Our BlackBerry implementation is going to be taking place on Friday afternoon/evening (and
of course it'd be the first Friday evening in months I had something previously planned - a nice dinner with the CDL and her Bear), so this week has been a fairly hectic swirl of meetings and preparation.
Since this whole thing is connected into the email infrastructure, I have to do most of the prep (and I'll be managing the service anyway). One of the preparation steps is ensuring that the BlackBerry service account has the appropriate rights to all the user accounts that will be using the service. While it's very easy to give a bunch of users access to a mailbox (you put them in a group, and then give the group rights to the mailbox), giving one service account access to a bunch of user accounts is a bit more complicated.
The most convenient method is to put the accounts into their own "
Organisational Unit" (the diagram shows how a Windows domain looks like a tree - all the objects in the left pane are OUs), and then you give the service account the correct access to all the user objects inside that OU. Unfortunately, in our Windows domain, we don't use many OUs for this kind of purpose. All the domain users are in a single OU, called, OMG, "Domain Users". All the users in this container get a bunch of policies associated with their accounts, so that they get the correct settings when they log on to their workstations. My suggestion to get around our problem was to create another OU inside the Domain Users OU, so that we can put our BlackBerry users in it - they will inherit the policies from the level above, while granting the service account access to their mailboxes. Easy.

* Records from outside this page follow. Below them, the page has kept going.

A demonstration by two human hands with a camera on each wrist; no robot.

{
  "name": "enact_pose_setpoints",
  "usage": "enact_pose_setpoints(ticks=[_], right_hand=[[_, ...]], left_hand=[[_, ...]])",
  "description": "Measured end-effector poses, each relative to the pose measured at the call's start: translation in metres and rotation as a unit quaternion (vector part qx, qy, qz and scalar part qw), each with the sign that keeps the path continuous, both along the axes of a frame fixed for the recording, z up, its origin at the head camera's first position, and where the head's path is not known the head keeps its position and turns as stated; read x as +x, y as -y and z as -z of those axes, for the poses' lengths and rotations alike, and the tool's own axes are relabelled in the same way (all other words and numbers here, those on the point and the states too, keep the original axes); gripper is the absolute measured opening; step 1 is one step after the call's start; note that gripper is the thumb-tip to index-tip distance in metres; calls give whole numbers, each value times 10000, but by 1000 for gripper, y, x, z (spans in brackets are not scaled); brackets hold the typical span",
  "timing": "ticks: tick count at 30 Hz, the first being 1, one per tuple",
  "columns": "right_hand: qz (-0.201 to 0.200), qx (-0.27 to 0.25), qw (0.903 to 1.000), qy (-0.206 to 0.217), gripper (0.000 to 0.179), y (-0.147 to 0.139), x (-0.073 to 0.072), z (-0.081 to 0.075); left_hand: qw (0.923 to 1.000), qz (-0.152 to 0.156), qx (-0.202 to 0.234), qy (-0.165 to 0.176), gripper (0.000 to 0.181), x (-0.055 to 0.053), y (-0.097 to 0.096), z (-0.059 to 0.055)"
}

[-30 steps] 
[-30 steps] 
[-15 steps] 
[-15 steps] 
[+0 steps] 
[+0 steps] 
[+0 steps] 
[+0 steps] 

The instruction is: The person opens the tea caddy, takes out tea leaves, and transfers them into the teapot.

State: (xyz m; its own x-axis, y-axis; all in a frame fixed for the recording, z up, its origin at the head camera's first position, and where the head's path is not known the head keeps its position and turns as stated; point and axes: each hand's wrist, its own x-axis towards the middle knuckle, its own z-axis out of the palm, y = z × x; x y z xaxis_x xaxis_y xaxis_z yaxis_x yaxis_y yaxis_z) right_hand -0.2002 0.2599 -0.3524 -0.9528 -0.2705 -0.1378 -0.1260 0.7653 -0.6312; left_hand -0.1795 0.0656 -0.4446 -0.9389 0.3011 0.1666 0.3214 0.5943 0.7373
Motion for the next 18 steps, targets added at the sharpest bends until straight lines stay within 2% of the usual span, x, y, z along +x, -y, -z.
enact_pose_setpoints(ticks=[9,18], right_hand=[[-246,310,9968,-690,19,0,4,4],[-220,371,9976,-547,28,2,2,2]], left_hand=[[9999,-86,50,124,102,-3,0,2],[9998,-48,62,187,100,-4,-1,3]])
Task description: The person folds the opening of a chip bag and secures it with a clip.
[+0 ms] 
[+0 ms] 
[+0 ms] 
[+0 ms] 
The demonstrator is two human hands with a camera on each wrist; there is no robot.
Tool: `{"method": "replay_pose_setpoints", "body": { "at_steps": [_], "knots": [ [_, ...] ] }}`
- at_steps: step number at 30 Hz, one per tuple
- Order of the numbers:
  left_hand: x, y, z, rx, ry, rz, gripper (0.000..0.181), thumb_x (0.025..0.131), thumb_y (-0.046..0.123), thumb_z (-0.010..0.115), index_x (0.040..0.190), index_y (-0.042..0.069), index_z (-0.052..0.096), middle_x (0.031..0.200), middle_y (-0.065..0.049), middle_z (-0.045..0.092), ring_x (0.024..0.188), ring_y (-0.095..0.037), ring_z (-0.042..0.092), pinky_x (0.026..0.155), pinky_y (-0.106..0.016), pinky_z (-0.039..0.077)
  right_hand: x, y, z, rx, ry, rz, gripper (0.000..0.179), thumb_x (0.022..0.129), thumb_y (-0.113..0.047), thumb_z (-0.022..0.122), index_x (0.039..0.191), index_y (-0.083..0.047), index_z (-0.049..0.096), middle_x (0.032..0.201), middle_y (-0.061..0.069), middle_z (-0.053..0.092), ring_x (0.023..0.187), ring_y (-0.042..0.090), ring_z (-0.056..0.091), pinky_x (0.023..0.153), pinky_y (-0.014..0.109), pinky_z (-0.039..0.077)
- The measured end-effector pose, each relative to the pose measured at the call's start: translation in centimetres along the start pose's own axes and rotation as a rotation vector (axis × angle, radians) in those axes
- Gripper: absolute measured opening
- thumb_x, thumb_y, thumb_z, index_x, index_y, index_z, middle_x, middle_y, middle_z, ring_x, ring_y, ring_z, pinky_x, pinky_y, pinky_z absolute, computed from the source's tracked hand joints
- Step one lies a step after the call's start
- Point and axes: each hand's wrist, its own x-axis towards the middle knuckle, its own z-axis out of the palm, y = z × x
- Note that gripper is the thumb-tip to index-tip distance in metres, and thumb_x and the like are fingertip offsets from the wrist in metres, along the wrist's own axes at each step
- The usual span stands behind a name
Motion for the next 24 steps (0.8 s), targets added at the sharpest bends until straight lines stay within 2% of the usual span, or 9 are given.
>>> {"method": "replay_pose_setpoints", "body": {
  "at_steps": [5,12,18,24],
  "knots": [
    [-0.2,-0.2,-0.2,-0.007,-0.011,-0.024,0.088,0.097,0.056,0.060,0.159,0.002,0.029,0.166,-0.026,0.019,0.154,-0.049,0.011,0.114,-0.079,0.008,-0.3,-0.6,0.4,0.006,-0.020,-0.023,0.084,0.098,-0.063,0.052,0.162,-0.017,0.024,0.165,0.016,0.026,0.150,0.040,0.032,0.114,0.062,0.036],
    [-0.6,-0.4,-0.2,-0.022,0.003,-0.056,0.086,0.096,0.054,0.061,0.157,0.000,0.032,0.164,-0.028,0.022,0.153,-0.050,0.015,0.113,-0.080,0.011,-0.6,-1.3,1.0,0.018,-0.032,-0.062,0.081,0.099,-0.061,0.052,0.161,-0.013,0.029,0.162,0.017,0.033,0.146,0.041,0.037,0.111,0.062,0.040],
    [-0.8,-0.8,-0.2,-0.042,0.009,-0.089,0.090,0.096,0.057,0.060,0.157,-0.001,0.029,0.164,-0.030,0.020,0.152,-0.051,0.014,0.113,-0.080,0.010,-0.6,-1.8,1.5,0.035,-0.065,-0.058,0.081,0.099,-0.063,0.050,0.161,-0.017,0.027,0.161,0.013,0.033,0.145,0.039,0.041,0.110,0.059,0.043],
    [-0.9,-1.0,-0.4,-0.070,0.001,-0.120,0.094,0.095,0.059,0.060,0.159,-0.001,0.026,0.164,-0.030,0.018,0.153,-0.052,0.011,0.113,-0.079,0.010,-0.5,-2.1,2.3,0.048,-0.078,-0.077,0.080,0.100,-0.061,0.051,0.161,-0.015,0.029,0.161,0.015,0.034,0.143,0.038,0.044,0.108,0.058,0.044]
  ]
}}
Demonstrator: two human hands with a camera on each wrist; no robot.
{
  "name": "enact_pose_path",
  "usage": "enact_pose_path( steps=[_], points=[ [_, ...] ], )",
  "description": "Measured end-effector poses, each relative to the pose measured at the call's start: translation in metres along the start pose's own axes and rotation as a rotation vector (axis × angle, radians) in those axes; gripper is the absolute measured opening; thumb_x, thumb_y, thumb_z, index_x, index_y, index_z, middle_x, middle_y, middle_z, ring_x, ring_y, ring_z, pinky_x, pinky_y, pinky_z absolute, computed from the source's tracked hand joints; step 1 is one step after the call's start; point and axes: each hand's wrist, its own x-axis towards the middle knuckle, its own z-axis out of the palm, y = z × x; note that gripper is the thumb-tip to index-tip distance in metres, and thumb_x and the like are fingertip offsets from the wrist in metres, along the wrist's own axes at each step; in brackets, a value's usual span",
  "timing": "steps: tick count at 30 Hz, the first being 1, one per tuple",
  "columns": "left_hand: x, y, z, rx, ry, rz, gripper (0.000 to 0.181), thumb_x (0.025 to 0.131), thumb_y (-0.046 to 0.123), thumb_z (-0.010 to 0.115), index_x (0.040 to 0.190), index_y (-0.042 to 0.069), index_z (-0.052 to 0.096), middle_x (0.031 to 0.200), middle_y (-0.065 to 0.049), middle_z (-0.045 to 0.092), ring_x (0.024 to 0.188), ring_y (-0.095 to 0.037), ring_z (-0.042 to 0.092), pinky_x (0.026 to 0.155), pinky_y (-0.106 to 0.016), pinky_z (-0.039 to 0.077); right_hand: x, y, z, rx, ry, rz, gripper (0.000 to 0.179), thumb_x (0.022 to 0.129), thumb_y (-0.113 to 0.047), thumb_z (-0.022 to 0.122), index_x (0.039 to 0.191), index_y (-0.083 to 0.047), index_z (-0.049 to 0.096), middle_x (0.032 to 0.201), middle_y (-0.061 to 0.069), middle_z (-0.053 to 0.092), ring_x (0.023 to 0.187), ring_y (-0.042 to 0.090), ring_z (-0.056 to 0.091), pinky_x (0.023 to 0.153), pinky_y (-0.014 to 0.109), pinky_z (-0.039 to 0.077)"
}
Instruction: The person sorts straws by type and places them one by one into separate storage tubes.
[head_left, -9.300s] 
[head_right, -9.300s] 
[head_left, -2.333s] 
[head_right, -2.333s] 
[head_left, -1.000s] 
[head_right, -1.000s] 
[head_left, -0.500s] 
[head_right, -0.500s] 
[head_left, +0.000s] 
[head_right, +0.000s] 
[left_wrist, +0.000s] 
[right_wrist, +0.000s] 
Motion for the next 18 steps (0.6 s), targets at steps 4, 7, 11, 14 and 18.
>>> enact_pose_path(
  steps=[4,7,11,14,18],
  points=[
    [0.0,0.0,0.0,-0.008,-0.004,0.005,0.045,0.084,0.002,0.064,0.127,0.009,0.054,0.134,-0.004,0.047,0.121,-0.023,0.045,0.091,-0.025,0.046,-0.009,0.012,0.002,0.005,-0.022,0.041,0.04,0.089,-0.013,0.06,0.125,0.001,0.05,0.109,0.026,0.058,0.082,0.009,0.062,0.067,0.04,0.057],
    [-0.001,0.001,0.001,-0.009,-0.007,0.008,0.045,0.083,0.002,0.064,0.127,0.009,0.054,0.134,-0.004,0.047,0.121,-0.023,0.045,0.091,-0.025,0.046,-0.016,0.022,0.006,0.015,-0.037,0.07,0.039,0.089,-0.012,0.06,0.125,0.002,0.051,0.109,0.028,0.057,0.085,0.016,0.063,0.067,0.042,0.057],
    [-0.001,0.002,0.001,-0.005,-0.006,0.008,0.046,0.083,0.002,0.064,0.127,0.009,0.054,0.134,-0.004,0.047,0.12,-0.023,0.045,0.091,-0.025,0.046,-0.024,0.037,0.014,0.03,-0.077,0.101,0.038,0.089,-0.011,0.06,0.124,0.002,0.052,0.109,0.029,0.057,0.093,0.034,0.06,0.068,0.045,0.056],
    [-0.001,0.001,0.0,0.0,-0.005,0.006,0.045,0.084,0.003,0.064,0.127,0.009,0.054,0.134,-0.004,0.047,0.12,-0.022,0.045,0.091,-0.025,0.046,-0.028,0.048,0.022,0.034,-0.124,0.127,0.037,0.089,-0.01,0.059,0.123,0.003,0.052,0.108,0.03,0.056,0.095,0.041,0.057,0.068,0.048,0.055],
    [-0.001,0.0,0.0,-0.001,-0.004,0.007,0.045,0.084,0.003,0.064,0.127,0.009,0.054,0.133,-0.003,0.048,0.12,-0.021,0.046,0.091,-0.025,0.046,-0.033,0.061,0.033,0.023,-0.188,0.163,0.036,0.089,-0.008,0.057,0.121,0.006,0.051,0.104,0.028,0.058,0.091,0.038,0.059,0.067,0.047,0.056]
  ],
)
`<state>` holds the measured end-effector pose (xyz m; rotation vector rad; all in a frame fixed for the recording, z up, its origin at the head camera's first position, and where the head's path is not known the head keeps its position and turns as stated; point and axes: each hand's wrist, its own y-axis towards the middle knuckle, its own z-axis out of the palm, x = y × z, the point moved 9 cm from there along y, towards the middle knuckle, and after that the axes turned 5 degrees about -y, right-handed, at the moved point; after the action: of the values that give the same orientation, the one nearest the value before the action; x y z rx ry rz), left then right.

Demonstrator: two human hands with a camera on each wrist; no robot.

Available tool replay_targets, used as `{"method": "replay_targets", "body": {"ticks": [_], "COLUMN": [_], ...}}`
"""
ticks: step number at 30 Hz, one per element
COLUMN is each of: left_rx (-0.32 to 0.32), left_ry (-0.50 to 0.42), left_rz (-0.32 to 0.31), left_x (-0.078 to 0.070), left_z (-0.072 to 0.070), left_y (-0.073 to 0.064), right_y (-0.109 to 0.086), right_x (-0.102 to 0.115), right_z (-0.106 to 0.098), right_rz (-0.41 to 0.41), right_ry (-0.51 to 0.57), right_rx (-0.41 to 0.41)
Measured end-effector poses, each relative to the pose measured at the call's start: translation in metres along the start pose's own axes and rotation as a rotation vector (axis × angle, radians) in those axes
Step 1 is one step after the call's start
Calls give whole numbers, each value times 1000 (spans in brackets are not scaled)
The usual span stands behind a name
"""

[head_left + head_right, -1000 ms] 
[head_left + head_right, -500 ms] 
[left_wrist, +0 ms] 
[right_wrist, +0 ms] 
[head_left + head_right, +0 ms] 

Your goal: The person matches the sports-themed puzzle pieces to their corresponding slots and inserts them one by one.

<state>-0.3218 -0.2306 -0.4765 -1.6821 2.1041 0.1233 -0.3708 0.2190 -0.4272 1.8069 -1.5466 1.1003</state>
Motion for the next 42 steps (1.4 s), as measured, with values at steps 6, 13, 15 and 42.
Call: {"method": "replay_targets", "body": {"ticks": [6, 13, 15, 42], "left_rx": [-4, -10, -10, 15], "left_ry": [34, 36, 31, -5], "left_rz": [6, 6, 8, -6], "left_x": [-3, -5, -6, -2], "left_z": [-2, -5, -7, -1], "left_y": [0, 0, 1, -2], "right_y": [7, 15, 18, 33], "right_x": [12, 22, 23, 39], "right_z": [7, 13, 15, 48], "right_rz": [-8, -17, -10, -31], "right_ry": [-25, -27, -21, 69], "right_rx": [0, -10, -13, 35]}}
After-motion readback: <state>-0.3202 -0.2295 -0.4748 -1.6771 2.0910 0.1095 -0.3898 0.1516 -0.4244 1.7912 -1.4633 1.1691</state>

But apparently not. I went to one of the Windows admins today to see if we could implement something like that. According to him, "If we do this, then we'll have to create separate little OUs for every application with this kind of issue." So? Since this is the
first one in four years, I don't see us suddenly getting hundreds of little OUs proliferating. And, "I don't know if this will work anyway. I'll have to talk to $OTHER_ADMIN, who knows about this stuff." Um, I'm sorry, you're a
Windows domain admin, and you don't know how OUs work? Jesus christ. Ok, in a team, you usually have your little areas of interest and speciality - that's how I've ended up as an email admin in this job - but just because you're the "server hardware" guy, you should still know the
basics. Not to mention the fact that
I know what I'm talking about there. And not to mention the fact that $OTHER_ADMIN is semi-retired, and only works two days a week. Also, getting
him to do anything even slightly different is almost impossible, no matter the logic - if it needed to be done, surely it would have been done
before (so what if you haven't experienced that situation previously). [This is the guy who is still using robocopy and a manually-edited script to push out server updates - totally ignoring any of the MS and third-party tools that work well and more
efficiently to do the same job in an automated fashion. No wonder my servers are missing about 15 patches at present.]
You know, one of the aims of our divisional restructuring exercise at present is to break down the "siloing" mentality in the organisation. I think it's bad enough that there's a split between the mail and systems/domain admin teams. I'm just fairly flabbergasted at the fact that there is such a division
within that team. That's not to say that I don't think that the admin I was chatting to shouldn't consult with $OTHER_ADMIN when making a change to an established structure, but he should at least know it's
feasible, and, if not, be able to give me some reasoning as to why not.
Thank you for ventage. I'm tired, and it makes me grizzly. Everything is going along fine, and this hiccup is not going to stop the pilot going ahead - I'll just add the service account to each user manually for our trial period, at least until the Windows admins make up their bloody minds.